Instruct students first to reflect on what ideas they might have had about the Supreme Court that have now changed and then to write a poem following the format on the board. Encourage them to write as many pairs of statements as necessary to demonstrate how much their knowledge of the Supreme Court has grown.
Writing an Editorial
- Explain to students that the debate over judicial restraint versus judicial activism has existed since the days of Thomas Jefferson and John Marshall. In fact the Warren Court was condemned more than once for "making law" rather than just "interpreting it." Display the editorial pages of several newspapers on a bulletin board or wall and discuss the manner in which the press can address such issues as the powers of the Supreme Court. Divide the class into four sections. Assign students in section 1 to write editorials supporting judicial restraint; students in section 2 should write editorials supporting judicial activism. (Encourage students to use examples of decisions made by the Warren Court in support of their positions.) Explain to the remaining groups that their eventual task will be to respond individually to one of the finished articles in the form of a letter-to-the-editor. Assign students in one of the remaining two sections to respond to the judicial restraint articles, while students in the last section reply to the judicial activism articles. (Another option would be to form a fifth group of students and direct them to create editorial cartoons depicting one or both points of view.) Display the letters alongside the articles.
Designing a Book Jacket
- The names Thurgood Marshall and Earl Warren will always be associated with
the landmark Brown v. Board of Education decision and the issue of school
segregation. However, each man had a prominent career that spanned decades before
and after the historic Brown ruling. Explain to students that a local
publisher is compiling a new series of biographies of notable 20th-century Americans
and is soliciting students' ideas for book jacket designs. Challenge students
to work in pairs and design a book jacket for a biography of Thurgood Marshall
or Earl Warren. The design should include the following elements:
- Series title
- Individual book title
- Front and back cover designs
- Summary for inside flap (front)
- Author information for inside flap (back)
Nominating a New Chief Justice
- In his October 1954, letter to E. E. "Swede" Hazlett, President Eisenhower expressed his beliefs about the important qualifications for a Supreme Court chief justice.
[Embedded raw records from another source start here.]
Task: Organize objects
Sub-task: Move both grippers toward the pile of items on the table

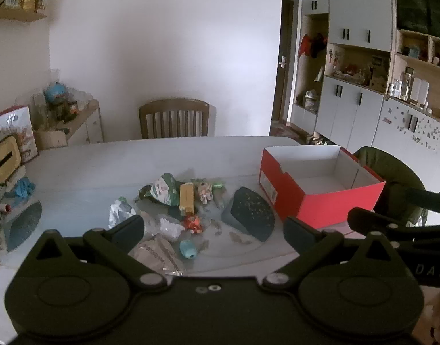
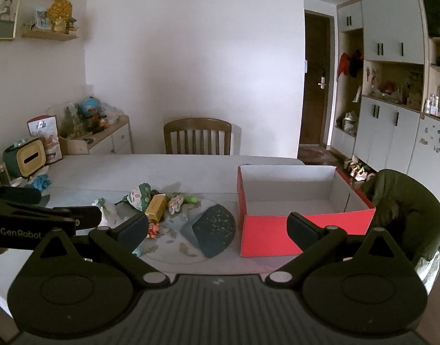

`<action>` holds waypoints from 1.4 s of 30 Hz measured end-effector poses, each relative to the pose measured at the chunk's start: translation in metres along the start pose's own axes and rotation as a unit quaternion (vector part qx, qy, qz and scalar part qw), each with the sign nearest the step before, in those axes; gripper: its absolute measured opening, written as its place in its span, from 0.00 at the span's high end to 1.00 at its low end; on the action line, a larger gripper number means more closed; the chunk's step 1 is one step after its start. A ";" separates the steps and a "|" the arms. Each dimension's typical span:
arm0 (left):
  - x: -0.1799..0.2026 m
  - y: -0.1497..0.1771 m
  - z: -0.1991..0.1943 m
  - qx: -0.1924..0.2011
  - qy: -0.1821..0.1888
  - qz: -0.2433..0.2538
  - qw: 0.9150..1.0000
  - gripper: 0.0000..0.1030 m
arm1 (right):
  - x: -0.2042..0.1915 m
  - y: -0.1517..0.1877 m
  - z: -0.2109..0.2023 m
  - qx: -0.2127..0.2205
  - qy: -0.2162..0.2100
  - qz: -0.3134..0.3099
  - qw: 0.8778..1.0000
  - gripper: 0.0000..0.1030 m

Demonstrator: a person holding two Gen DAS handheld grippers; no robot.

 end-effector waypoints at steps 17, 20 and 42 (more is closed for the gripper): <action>-0.049 -0.012 0.037 -0.015 -0.003 -0.042 0.999 0.01 | -0.038 -0.020 0.044 -0.021 -0.010 -0.014 1.000 0.00; -0.061 -0.011 0.051 -0.033 0.005 -0.050 0.998 0.01 | -0.047 -0.022 0.058 -0.033 -0.012 -0.013 0.999 0.00; -0.129 0.044 0.191 -0.207 0.036 -0.075 0.975 0.03 | -0.100 -0.001 0.217 -0.218 -0.079 0.008 0.973 0.00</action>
Point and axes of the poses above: each gripper's, at about its wrist camera, not at the fingertips, and z roughly the way its jaws point, x to its right, y to its underside, the point moved 10 cm from there along z, roughly the way its jaws point, and after that the axes turned 13 degrees about -x, right-handed, at the moved point
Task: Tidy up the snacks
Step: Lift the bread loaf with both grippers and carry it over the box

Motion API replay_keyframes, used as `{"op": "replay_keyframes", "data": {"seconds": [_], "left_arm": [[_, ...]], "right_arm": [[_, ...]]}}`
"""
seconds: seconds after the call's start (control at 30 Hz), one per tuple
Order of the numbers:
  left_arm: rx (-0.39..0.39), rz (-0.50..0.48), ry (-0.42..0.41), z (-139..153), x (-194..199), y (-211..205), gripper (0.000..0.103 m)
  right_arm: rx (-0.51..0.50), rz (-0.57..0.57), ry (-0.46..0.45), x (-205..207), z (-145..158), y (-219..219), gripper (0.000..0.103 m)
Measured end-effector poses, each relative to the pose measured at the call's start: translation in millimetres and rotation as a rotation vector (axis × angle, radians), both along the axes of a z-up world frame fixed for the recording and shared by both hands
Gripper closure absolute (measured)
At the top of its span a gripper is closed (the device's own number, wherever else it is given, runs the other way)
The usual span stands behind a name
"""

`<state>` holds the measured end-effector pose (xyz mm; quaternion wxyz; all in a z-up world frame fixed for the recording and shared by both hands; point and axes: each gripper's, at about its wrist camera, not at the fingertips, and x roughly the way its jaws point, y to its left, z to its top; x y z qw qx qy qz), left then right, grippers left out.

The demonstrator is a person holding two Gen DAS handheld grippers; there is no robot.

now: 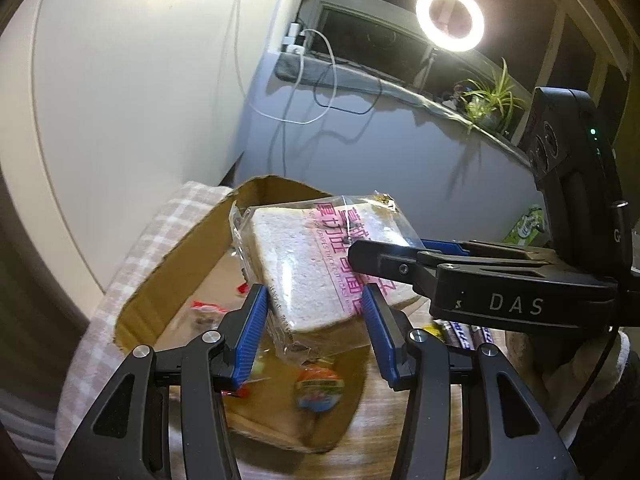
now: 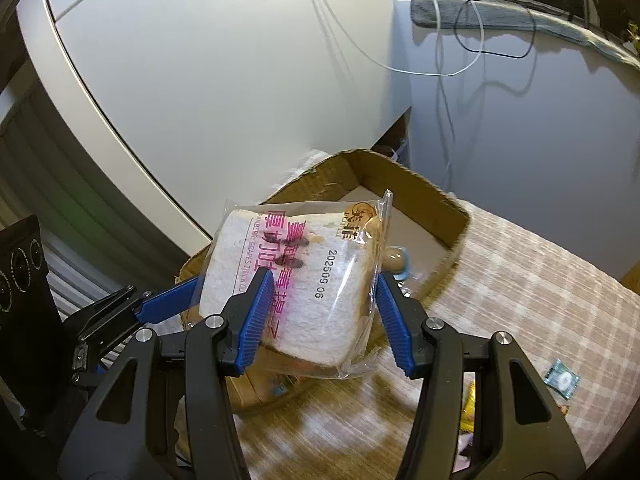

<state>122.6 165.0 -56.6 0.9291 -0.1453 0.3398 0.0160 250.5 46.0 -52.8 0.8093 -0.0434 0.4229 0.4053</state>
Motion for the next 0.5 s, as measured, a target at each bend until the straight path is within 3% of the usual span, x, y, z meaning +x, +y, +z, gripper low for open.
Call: {"op": "replay_keyframes", "data": {"seconds": [0.5], "left_arm": [[-0.008,0.044,-0.001,-5,7,24,0.055]], "right_arm": [[-0.045,0.024,-0.028,3,-8,35,0.046]]}}
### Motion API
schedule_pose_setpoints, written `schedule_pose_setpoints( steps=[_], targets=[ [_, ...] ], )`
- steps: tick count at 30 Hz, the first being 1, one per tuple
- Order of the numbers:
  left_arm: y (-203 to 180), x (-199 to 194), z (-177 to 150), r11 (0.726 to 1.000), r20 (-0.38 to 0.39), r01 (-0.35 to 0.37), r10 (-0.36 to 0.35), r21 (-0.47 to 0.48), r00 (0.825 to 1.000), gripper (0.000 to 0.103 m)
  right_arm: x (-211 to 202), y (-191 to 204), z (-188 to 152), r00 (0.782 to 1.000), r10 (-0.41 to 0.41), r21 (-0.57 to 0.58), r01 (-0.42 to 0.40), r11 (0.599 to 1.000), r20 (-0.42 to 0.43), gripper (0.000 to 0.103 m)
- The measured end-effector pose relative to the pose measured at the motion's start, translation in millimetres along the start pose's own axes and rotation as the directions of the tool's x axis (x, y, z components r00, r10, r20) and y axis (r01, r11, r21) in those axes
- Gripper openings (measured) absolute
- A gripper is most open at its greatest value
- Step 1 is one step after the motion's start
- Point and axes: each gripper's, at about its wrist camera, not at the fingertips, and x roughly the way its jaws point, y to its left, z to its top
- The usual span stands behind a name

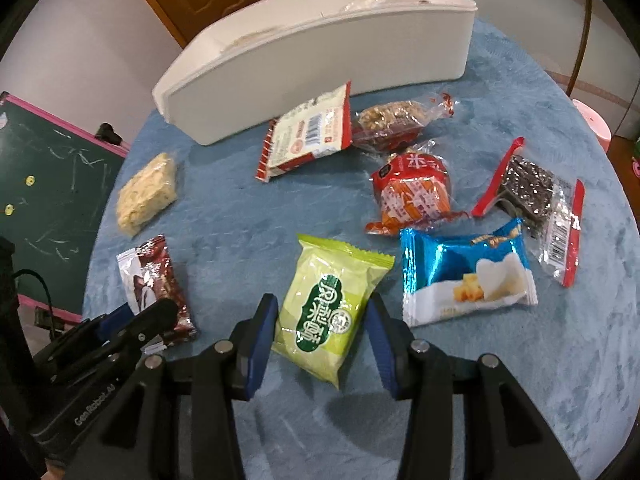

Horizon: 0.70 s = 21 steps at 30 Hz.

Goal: Organize snacks
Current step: 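Grasp the brown chocolate bar with the left tool while the right grasps the green pastry, then carry both snacks over the white bin and open both tools to drop them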

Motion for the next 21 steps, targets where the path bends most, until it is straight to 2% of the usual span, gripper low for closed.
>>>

Review Eisenhower's considerations as outlined in the letter with the class. Ask students to privately brainstorm the qualifications they would consider most important for a chief justice in the next millennium. Encourage volunteers to share their ideas and record them on the overhead projector. Lead a discussion of some possible issues before the Supreme Court in the near future. Next, direct students to pretend it is 2001 and to assume the role of president of the United States. An unexpected retirement has created an opening on the Supreme Court, and the Senate is awaiting a nomination from the president. Citing the second featured document as a model, instruct students to write a letter to a close friend outlining the qualifications they feel the nominee must possess.
The documents included in this project are from Record Group 267, Records
of the Supreme Court; the Eisenhower Library; and the Records of the United States
District Court, Eastern District of South Carolina. They are available online
through the Archival Research Catalog (ARC)
ARC replaces its prototype, the NARA Archival Information Locator (NAIL). You can still perform a keyword, digitized image and location search. ARC's advanced functionalities also allow you to search by organization, person, or topic.
ARC is a searchable database that contains information about a wide variety of NARA holdings across the country. You can use ARC to search record descriptions by keywords or topics and retrieve digital copies of selected textual documents, photographs, maps, and sound recordings related to thousands of topics.
Currently, about 20% of NARA's vast holdings have been described in ARC. 124,000 digital images can be searched in ARC. In keeping with NARA's Strategic Plan, the percentage of holdings described in ARC will grow continually.